Apple iPhone 15 Pro Max: Obsessing Over Photography (Premium)

We all know the story of how Steve Jobs pulled Apple back from the brink of bankruptcy and then orchestrated the biggest comeback in personal technology history by creating the iPod, iPhone, and iPad. The introduction of the iPad in early 2010 was interesting for a lot of reasons, but forgotten in all the mythology is the months-long wait between the iPad's announcement in January and its release months later in April.

During that lull, I argued that Apple had erred by letting customers wait too long between the iPad's announcement and its release. And that in doing so, it was giving them time to reconsider this expensive purchase and develop buyer's regret. Many of them, I thought, would come to understand that the iPad was unnecessary and perhaps redundant.

That's not what happened, of course And while it was impossible for a device like the iPad to duplicate the level of success Apple enjoyed with the iPhone, the iPad did of course go on to formally establish a new market for tablets, and it did so by shifting our expectations of what such a device was and could do. My blindness to this possibility was related to my being unique among reviewers. As a veteran of Microsoft's Tablet PC efforts---I probably had more experience with this platform and used more of these PCs over the previous decade than anyone outside of Microsoft, literally---and I thought I had the iPad's number. After all, I had seen it all, and it wasn't like Apple was doing anything profound with a product I viewed as an oversized iPod touch. Except, of course, that by being focused and doing less, Apple was indeed doing something profound.

But that was the iPad and the end of an era. These days, when Apple announces new products, it releases them immediately or within a few weeks at most.
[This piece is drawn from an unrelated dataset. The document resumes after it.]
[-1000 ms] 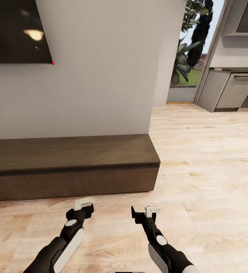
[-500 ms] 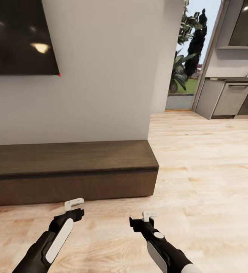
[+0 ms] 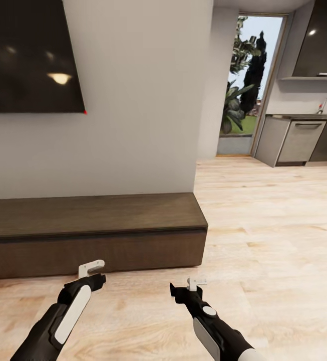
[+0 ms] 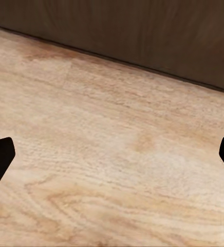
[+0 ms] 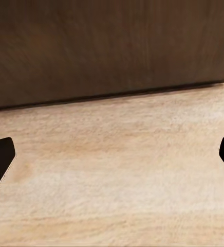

And it's unlikely that many customers ever rethink these purchases now: As we've often discussed, Apple's audience consists of the most loyal customers imaginable, and they seem uniquely inclined to spend as much money as possible on whatever products and services the company introduces. This is what Apple's competitors envy the most.

Of course, I am not the typical Apple customer. And not just as a reviewer, but as an individual, a user. I respect the company in ways that aren't often obvious by my sarcastic teardowns of its hype-tastic product announcements, which are now expensive, Hollywood-like productions with Marvel movie-like special effects, further blurring the line between marketing and reality. But I am also by nature indecisive. I brood over product purchases for longer than most, and I immediately reconsider them as soon as I hit the "Buy" button. This is an uncertainty I do not associate with Apple's most loyal customers.

I am also rarely completely satisfied with anything, and while some of this is surely just my nature, that's fed by the real problem, which is the failings in the products I use. This isn't an Apple-only problem, of course---my mixed feel...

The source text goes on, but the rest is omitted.